▶ _Goal of the exercise_: Only the text belongs in the copy. Transcribe the data exactly and drop any pictures.

▶ _Available data_:

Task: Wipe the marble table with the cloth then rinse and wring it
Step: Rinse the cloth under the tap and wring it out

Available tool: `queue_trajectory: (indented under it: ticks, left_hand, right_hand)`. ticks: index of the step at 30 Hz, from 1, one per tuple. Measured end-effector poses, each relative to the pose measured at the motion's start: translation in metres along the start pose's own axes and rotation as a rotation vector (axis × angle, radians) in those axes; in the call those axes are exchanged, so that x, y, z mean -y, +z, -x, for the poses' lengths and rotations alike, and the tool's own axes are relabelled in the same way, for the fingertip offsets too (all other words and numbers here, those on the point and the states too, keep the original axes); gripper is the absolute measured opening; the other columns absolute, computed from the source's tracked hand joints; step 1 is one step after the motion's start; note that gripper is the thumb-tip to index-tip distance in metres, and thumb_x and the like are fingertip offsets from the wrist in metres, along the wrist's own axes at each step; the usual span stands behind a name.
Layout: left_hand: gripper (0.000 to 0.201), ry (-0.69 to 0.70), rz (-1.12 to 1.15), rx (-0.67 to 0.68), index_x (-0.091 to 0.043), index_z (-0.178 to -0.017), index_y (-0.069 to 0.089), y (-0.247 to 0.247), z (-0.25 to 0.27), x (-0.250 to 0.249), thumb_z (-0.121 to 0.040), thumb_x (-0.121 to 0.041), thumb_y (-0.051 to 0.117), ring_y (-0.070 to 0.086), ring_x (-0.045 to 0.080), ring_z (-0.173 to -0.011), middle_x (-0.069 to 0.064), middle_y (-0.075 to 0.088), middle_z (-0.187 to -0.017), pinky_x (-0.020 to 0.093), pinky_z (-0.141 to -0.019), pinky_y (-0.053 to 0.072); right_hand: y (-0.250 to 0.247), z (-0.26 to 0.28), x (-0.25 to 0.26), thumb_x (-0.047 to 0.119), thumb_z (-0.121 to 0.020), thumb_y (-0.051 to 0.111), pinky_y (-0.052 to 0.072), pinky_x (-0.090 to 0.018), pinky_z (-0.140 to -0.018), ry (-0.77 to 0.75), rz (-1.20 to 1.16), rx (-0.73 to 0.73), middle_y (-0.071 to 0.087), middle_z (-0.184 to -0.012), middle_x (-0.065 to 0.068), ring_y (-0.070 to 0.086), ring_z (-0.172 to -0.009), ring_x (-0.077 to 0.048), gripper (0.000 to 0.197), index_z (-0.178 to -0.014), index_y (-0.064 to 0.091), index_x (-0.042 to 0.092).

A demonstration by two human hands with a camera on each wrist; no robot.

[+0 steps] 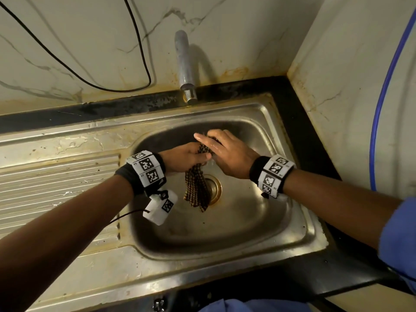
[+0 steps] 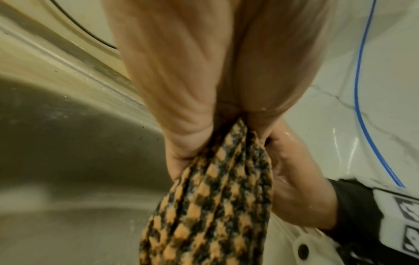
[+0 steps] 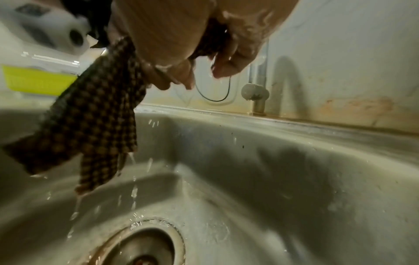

▶ _Response_:
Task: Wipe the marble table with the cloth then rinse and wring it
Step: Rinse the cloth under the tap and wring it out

Available tool: `queue_trajectory: (indented under it: ticks, left_hand, right_hand)`. ticks: index of the step at 30 Hz, from 1, one per tuple. Measured end-effector poses, each relative to the pose measured at the motion's start: translation in metres along the start pose's own axes and rotation as a rotation vector (axis × angle, radians) in those axes; in the call those axes are exchanged, so that x, y, z mean -y, +z, -x, for the poses' lengths and rotations alike, and the tool's own axes are relabelled in the same way, for the fingertip offsets too (all other words and numbers here, those on the point and the states too, keep the original axes); gripper is the absolute measured opening; the other columns absolute, computed from the source's tracked hand joints; step 1 is one step after the motion's start; note that gripper is the thumb-tip to index-tip distance in metres, and thumb_x and the like are fingertip offsets from the wrist in metres, along the wrist's own axes at each step; the usual span stands behind a name.
Layout: left_hand: gripper (0.000 to 0.201), ry (-0.69 to 0.70), rz (-1.12 to 1.15), rx (-0.67 to 0.68), index_x (-0.091 to 0.043), index_z (-0.178 to -0.017), index_y (-0.069 to 0.089), y (-0.247 to 0.247), z (-0.25 to 0.27), x (-0.250 to 0.249), thumb_z (-0.121 to 0.040), thumb_x (-0.121 to 0.041), thumb_y (-0.051 to 0.117), ring_y (-0.070 to 0.086), ring_x (-0.045 to 0.080), ring_z (-0.173 to -0.011), middle_x (-0.069 to 0.064), middle_y (-0.075 to 0.088), middle_z (-0.187 to -0.017), pinky_x (-0.020 to 0.093), pinky_z (-0.141 to -0.019), pinky_y (-0.053 to 0.072); right_hand: y (-0.250 to 0.247), z (-0.26 to 0.28), x (-0.25 to 0.26), thumb_x (-0.047 to 0.119), thumb_z (-0.121 to 0.020), thumb_y (-0.051 to 0.111), pinky_y (-0.052 to 0.072), pinky_x (-0.090 to 0.018), pinky_z (-0.140 to -0.018), ry (-0.77 to 0.75), rz (-1.20 to 1.16), rx (-0.73 to 0.73), middle_y (-0.071 to 0.087), middle_z (-0.184 to -0.012), middle_x (-0.065 to 0.068), ring_y (-0.070 to 0.086), ring_z (-0.172 to -0.009), ring_x (-0.077 to 0.048), gripper (0.000 to 0.197), index_z (-0.178 to -0.014), index_y (-0.064 to 0.091), index_x (-0.042 to 0.092).

A demonstration by two human hands with a camera on each wrist; no robot.

[+0 steps] 
[+0 steps] 
[+0 steps] 

The answer contains nothing further.